I don't like not knowing what the eff I'm doing. But on the bright side, will any of us know what we're doing? Are we tired of the word "unprecedented" yet? Because we still have more ground left to cover.

And in the true middle of all of this is our students. Teachers will end up doing whatever it takes to help our kids, because that's what we do, for better or for worse. But it's the kids who stand to get hurt by adults' decisions. 

I don't have any suggestions about what's best here. There is no easy answer, because when it comes to education, there is no single answer that works for everybody. It was true when we were in "regular" school, and it's especially true now. If anything, I think that this past year has highlighted how ineffective and inequitable certain aspects of traditional education are.  (I'm not criticizing all of public education, okay? Don't forget--I am an educator.) 

So, on the one hand, I am extremely proud of my colleagues, my staff of assistants, and my admin team for doing the absolute best they could with what is an extremely difficult situation. No one is perfect, but we are all trying so VERY hard right now, amidst a ton of background noise from people who aren't in education, who don't know squat about education, but who loudly share their opinions about education. We are alternately being referred to as heroes (though, god forbid our pay reflects that sentiment) and then being called selfish. We are hard-working, but apparently we're also lazy. 

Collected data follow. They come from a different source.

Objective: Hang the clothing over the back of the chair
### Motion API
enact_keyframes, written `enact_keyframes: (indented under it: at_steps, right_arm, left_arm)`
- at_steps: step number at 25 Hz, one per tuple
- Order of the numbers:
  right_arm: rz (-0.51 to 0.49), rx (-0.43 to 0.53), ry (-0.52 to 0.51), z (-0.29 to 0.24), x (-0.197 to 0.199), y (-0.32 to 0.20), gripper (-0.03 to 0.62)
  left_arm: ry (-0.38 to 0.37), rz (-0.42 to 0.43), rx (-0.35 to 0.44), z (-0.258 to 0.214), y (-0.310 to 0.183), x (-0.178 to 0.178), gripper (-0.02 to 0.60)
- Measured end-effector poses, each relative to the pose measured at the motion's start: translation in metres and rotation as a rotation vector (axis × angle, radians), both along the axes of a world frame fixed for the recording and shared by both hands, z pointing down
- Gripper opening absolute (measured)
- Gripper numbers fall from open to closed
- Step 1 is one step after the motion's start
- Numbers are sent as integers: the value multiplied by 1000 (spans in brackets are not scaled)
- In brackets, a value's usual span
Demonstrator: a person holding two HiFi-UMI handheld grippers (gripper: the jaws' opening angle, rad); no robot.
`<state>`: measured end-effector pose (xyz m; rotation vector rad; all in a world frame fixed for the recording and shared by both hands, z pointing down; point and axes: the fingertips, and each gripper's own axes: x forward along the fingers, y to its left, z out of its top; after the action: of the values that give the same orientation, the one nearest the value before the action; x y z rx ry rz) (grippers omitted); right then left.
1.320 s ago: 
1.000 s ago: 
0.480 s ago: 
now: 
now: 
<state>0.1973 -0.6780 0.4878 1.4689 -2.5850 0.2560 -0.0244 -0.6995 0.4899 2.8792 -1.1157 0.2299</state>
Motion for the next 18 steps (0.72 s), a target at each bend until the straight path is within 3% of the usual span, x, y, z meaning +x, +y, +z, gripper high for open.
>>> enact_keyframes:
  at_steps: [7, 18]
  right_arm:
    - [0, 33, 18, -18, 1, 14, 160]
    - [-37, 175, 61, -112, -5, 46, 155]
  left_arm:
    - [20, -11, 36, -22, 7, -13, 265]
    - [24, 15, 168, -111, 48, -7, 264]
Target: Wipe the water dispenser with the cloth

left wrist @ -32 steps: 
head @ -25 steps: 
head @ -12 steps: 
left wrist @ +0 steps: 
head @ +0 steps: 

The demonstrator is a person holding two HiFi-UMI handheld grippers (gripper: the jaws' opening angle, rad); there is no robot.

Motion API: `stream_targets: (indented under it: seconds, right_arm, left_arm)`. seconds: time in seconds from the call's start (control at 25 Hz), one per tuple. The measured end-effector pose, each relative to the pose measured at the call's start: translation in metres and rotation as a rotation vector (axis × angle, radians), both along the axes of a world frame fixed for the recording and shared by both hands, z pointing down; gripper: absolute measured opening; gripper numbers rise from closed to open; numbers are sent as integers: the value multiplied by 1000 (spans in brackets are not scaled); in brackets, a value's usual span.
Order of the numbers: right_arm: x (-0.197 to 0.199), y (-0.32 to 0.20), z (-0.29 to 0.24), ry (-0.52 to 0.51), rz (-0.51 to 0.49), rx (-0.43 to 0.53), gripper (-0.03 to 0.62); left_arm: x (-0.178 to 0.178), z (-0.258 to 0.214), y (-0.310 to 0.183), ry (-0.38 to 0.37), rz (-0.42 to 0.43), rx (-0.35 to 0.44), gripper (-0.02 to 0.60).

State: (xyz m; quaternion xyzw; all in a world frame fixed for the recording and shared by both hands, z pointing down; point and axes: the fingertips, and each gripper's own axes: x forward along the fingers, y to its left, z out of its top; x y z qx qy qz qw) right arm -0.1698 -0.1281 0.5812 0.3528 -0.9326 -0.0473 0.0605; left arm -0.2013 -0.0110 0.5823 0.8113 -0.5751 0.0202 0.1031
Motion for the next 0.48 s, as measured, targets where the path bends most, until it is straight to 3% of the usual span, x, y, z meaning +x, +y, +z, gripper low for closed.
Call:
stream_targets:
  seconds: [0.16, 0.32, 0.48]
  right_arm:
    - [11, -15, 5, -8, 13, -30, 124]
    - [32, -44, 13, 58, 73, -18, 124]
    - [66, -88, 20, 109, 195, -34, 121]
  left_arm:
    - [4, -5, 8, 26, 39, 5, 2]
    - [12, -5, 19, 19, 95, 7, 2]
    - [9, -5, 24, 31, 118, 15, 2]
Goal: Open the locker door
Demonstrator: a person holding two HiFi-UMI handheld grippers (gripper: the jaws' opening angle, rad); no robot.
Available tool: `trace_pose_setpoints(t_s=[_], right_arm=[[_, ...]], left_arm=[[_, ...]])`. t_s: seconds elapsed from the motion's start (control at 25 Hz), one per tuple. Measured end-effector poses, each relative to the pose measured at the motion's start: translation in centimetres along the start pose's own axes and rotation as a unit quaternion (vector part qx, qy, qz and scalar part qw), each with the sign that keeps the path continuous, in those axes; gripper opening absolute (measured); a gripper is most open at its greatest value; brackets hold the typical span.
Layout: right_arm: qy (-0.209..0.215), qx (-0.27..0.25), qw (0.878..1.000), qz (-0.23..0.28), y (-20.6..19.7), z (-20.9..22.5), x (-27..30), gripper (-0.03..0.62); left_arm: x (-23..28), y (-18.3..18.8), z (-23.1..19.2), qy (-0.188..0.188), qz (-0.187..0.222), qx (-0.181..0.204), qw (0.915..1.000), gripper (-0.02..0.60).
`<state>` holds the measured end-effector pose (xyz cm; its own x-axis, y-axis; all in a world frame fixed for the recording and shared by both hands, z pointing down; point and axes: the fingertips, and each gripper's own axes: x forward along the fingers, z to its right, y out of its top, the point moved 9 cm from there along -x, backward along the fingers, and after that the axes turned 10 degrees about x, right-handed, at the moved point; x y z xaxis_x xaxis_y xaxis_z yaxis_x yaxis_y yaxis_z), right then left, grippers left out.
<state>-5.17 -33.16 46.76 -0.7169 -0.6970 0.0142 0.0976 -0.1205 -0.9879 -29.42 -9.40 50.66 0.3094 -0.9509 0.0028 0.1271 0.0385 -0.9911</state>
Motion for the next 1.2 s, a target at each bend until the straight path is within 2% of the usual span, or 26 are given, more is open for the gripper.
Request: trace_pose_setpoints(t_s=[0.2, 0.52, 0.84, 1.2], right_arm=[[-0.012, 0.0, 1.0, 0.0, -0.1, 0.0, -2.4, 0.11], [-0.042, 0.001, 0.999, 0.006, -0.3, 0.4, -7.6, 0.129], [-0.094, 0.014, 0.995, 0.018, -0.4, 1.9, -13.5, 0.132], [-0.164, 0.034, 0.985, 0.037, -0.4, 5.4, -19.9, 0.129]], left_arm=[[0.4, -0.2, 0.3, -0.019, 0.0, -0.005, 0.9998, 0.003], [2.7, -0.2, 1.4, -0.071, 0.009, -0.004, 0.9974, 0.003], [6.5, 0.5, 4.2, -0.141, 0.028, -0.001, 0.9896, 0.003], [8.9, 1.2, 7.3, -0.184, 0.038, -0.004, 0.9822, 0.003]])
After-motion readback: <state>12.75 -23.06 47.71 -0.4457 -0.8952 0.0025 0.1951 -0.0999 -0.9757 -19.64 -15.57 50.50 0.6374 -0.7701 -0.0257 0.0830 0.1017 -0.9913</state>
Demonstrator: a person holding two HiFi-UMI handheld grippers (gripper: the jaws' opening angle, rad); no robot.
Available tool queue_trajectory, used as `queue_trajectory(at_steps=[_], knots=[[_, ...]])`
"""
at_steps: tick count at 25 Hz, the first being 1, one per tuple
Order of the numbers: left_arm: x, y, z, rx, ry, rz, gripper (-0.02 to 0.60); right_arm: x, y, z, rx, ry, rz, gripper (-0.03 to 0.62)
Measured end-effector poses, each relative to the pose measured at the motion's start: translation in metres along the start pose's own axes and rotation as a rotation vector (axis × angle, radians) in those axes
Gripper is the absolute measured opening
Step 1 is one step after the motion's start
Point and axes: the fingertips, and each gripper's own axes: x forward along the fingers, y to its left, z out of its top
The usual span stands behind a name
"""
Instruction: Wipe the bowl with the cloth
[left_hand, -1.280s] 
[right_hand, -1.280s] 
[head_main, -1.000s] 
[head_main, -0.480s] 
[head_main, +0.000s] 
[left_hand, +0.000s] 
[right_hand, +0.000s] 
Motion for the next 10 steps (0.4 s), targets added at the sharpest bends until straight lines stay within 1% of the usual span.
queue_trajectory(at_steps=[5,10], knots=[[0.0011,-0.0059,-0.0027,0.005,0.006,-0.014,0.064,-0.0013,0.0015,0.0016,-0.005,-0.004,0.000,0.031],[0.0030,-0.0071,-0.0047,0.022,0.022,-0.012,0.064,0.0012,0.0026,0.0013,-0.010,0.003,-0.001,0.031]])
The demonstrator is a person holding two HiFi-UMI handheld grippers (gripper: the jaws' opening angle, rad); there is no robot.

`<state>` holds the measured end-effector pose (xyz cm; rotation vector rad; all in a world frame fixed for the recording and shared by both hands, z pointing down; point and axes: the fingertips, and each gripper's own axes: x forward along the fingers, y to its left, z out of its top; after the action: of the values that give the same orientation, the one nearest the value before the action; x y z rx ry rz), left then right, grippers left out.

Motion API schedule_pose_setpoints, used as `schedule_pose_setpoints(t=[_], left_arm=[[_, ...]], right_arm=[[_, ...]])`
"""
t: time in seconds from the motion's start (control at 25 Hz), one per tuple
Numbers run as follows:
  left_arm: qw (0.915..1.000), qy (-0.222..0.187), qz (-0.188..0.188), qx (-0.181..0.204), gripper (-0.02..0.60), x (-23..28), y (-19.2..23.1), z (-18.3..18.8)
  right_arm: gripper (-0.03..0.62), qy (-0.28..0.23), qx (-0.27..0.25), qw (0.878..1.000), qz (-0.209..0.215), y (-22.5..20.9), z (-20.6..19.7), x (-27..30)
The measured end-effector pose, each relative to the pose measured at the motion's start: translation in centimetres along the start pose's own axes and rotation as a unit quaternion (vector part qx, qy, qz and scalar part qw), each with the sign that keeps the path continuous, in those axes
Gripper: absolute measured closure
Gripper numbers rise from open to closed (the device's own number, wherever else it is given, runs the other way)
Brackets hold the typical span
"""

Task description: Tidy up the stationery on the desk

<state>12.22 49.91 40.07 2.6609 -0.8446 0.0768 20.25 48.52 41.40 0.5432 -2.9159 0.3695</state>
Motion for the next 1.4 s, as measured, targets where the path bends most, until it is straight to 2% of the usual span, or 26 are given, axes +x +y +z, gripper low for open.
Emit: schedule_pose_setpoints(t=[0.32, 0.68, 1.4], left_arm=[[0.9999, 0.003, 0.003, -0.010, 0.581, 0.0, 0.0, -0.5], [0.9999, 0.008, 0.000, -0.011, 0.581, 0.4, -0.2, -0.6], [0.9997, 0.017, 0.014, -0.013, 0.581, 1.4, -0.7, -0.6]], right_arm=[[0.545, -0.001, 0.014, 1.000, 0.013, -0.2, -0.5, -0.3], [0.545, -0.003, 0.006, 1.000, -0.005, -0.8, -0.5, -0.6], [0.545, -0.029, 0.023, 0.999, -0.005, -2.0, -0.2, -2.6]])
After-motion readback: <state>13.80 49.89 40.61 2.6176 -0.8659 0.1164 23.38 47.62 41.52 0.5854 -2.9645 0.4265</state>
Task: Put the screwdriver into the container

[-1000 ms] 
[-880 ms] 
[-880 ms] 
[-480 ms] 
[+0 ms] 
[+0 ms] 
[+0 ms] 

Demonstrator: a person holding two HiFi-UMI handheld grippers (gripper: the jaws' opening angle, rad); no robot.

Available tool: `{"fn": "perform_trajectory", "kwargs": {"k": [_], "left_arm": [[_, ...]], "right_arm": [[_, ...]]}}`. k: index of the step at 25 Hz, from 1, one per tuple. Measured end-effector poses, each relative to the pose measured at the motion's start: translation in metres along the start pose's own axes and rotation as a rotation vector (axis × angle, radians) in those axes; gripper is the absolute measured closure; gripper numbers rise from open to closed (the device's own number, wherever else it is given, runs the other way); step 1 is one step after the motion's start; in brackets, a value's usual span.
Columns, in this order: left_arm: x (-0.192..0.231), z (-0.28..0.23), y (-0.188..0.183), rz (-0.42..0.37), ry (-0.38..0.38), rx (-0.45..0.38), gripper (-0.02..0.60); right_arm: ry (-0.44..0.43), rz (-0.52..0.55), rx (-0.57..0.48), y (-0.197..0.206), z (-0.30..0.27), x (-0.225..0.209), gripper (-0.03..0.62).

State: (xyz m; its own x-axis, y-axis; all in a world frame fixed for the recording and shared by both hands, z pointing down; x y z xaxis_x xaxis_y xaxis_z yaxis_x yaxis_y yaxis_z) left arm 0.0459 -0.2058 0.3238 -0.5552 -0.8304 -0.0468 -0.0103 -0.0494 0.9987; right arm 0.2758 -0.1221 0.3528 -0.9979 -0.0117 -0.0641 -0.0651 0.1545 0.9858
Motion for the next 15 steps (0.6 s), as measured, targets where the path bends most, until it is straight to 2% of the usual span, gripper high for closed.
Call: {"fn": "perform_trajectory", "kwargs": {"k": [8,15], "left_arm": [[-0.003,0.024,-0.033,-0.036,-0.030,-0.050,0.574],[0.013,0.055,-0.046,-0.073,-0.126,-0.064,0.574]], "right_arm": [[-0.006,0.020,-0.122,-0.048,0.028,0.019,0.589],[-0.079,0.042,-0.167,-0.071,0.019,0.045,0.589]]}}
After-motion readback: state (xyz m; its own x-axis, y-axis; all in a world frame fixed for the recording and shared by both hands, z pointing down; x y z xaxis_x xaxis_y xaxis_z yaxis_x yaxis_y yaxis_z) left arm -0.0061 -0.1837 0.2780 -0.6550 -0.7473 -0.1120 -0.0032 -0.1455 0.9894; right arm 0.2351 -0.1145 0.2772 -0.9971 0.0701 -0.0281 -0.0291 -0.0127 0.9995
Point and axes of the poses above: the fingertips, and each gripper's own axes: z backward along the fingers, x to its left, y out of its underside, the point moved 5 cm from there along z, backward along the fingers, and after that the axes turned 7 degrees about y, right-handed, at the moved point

That's been the backdrop of the last year. And I CAN'T BELIEVE it has been a full year. (Not to mention, this past year I HAD A BABY.) It's still too soon for me to have any take-aways, because we're still in the thick of it. We're still venturing into new territory. Someday, maybe, we'll be able to have a regular, in-person school year again, but I don't know if things will ever truly go back to normal. 

But then again, maybe they shouldn't? Maybe "normal" wasn't working very well after all, and what we need is a newer, better way of doing things that really, truly supports all students and their wide range of needs.